Hacker News new | ask | show | jobs
by bearjaws 471 days ago
Available on ollama now as well.
3 comments

Is this the best way to run your own models these days?
It's the easiest to setup, but you can get 2x-6x faster with TGI and vLLM depending on the scenario.
vllm isn't even hard to setup!

I find it so funny that HN is sitting in the stoneage with LLM inference.

Meanwhile I'm here with sillytavern hooked to my own vllm server, getting crazy fast performance on my models and having a complete suite of tools for using LLMs.

Most folks on here have never heard of sillytavern, or oobabooga, or any of the other projects for LLM UI/UX (LM-studio). It's insanity that there hasn't been someone like ADOBE building a pro/prosumer UI for LLMs yet.

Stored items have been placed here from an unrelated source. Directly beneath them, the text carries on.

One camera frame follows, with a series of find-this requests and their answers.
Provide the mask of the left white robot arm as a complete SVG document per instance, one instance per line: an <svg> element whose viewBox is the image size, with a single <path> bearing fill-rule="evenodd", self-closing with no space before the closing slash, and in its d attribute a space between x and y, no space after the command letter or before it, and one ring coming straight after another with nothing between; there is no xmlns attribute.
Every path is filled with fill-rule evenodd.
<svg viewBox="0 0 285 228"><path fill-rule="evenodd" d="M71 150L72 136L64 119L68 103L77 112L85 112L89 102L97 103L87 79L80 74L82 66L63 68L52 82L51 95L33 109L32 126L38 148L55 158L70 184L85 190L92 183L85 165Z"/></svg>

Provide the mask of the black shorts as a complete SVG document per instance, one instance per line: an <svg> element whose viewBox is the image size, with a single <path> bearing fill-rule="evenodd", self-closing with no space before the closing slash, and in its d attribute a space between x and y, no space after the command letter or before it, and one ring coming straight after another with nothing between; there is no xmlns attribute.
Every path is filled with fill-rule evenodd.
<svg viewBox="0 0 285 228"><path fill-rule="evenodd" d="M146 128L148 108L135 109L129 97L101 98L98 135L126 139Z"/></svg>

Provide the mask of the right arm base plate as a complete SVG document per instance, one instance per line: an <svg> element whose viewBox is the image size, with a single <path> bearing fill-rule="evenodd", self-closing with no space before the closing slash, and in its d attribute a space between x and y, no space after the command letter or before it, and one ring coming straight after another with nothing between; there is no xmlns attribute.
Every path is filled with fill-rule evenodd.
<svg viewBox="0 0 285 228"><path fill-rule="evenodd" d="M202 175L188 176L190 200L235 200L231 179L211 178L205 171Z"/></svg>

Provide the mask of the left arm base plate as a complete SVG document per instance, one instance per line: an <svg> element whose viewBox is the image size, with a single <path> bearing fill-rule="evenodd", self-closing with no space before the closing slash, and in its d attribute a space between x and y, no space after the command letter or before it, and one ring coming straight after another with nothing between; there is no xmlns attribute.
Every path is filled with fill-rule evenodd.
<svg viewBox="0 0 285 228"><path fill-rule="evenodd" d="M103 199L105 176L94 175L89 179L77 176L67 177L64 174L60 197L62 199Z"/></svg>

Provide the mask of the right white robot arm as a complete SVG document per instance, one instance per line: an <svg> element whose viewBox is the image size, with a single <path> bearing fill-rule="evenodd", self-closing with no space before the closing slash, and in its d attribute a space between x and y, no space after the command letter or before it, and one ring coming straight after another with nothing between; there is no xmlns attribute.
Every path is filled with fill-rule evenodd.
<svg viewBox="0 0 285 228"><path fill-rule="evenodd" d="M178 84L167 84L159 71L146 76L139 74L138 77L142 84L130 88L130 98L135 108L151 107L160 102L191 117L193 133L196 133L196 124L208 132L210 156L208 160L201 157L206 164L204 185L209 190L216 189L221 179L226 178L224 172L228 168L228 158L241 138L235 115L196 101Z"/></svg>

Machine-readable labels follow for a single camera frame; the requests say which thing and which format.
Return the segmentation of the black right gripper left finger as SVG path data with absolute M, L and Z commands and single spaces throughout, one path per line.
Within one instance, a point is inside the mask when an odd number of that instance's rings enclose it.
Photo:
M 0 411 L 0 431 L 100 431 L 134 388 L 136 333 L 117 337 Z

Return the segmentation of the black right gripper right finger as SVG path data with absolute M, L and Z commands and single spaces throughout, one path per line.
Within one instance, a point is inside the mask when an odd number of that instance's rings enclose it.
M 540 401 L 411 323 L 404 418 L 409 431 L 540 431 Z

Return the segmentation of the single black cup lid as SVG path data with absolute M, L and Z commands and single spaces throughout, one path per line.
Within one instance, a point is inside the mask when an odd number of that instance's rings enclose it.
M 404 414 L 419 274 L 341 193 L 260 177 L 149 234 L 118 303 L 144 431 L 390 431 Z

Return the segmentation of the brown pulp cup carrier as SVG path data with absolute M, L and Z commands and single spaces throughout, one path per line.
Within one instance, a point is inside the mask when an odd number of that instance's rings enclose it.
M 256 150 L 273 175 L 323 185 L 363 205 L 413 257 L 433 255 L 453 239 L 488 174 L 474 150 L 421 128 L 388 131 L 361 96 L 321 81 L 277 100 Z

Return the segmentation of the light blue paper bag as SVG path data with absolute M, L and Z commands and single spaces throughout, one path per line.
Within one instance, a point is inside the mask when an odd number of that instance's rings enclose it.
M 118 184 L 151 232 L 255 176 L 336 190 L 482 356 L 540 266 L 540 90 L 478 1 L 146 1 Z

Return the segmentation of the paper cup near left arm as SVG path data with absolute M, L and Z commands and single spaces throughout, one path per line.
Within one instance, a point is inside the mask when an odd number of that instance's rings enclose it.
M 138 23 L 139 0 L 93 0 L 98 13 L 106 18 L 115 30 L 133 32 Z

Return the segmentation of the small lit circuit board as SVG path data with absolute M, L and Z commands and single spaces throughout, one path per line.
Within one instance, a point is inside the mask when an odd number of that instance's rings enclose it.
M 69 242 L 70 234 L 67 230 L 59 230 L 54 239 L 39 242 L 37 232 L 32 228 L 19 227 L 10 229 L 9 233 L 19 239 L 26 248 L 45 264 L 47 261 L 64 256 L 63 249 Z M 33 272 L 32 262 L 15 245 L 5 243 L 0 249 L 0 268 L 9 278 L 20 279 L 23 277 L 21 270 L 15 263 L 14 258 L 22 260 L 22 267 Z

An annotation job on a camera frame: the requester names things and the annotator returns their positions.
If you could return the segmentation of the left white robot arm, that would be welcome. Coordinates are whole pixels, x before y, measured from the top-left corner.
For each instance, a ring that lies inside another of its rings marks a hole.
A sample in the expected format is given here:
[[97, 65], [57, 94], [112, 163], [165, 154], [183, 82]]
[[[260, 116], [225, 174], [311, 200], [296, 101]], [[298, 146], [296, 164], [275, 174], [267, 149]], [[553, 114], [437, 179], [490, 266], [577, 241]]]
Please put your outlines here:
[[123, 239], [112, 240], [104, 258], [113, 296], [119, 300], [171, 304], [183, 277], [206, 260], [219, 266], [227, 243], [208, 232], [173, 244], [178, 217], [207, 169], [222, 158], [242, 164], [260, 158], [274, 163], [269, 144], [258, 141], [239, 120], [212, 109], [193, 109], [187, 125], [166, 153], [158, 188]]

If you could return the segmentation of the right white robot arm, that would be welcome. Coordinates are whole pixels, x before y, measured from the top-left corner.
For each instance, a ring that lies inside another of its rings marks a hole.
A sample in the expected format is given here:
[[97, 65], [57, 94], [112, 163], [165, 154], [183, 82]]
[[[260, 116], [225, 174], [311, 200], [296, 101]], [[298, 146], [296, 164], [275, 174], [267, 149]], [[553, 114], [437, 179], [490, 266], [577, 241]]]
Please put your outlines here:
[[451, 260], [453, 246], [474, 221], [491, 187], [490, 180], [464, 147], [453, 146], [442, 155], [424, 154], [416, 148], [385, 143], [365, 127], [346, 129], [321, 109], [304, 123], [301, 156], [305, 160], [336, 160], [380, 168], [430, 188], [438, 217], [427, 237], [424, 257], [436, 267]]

i could not find it, where did you?
Ollama's library butchers names, I believe its this: https://ollama.com/library/qwq

The actual name (via HF): https://huggingface.co/Qwen/QwQ-32B

It indeed seems to be https://ollama.com/library/qwq -- the details at https://ollama.com/library/qwq/blobs/c62ccde5630c confirm the name as "QwQ 32B"
ollama pull qwq
I have been using QwQ for a while, and a bit confused that they overwrote their model with same name. The 'ollama pull qwq' you mentioned seems to be pulling the newest one now, thanks.
I am running ‘ollama run qwq’ - same thing.

Sometimes I feel like forgetting about the best commercial models and just use the olen weights models. I am retired so I don’t need state of the art.